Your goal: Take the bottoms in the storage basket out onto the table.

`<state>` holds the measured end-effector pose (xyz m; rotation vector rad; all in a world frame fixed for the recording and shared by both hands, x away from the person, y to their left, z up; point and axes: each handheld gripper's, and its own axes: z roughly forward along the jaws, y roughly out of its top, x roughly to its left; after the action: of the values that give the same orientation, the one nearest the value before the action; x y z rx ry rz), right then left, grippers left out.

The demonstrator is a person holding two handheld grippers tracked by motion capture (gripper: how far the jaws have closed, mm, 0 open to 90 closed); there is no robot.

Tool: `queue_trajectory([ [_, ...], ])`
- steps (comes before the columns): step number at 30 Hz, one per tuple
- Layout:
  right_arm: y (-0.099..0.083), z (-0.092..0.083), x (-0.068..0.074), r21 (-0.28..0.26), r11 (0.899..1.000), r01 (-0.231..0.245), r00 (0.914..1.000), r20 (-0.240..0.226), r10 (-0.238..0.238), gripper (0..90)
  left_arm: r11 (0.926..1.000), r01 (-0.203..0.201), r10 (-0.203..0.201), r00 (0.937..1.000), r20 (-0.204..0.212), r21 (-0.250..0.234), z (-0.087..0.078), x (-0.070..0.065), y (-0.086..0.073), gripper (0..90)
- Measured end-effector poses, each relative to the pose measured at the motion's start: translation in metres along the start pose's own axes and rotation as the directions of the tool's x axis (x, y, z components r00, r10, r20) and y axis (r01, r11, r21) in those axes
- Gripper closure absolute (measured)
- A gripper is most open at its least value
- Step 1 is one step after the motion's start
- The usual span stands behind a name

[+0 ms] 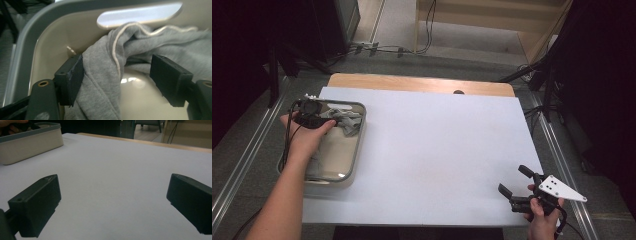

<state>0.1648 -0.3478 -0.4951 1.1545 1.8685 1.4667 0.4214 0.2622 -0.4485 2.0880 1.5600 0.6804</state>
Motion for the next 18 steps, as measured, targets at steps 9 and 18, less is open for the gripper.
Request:
queue_trajectory([
  [9, -0.0008, 0.0021, 0.0004, 0.01, 1.0, -0.005, 1.0, 0.002, 0.005, 0.0, 0.9958, -0.074, 0.08, 0.9902, -0.115, 0.054, 0.0079, -0.0059, -0.0053, 53.3],
  [18, -0.0017, 0.0051, 0.0009, 0.022, 1.0, 0.0, 1.0, -0.003, 0.0, 0.0, 0.9998, -0.017, 0.017, 0.9998, -0.014, -0.002, -0.0008, 0.003, -0.0073, 71.3],
])
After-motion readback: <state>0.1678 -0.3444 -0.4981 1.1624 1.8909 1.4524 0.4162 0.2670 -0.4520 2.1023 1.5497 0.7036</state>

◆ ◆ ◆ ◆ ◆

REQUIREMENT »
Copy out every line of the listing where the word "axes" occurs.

WRITTEN RESPONSE »
`<state>` holds the measured end-effector pose (xyz m; rotation vector rad; all in a world frame fixed for the recording and shared by both hands, x away from the person, y to their left, z up; point and axes: each handheld gripper's, and its own axes: z roughly forward along the jaws, y roughly out of its top, x roughly to its left; after the action: of the values that give the same orientation, the one nearest the value before the action; x y z rx ry rz), right then left, grippers left out.
- Measured end-effector poses, each relative to the pose measured at the motion's start: translation in metres along the start pose's own axes and rotation as the directions of the tool's x axis (x, y, z components r00, r10, r20) and y axis (r01, r11, r21) in those axes

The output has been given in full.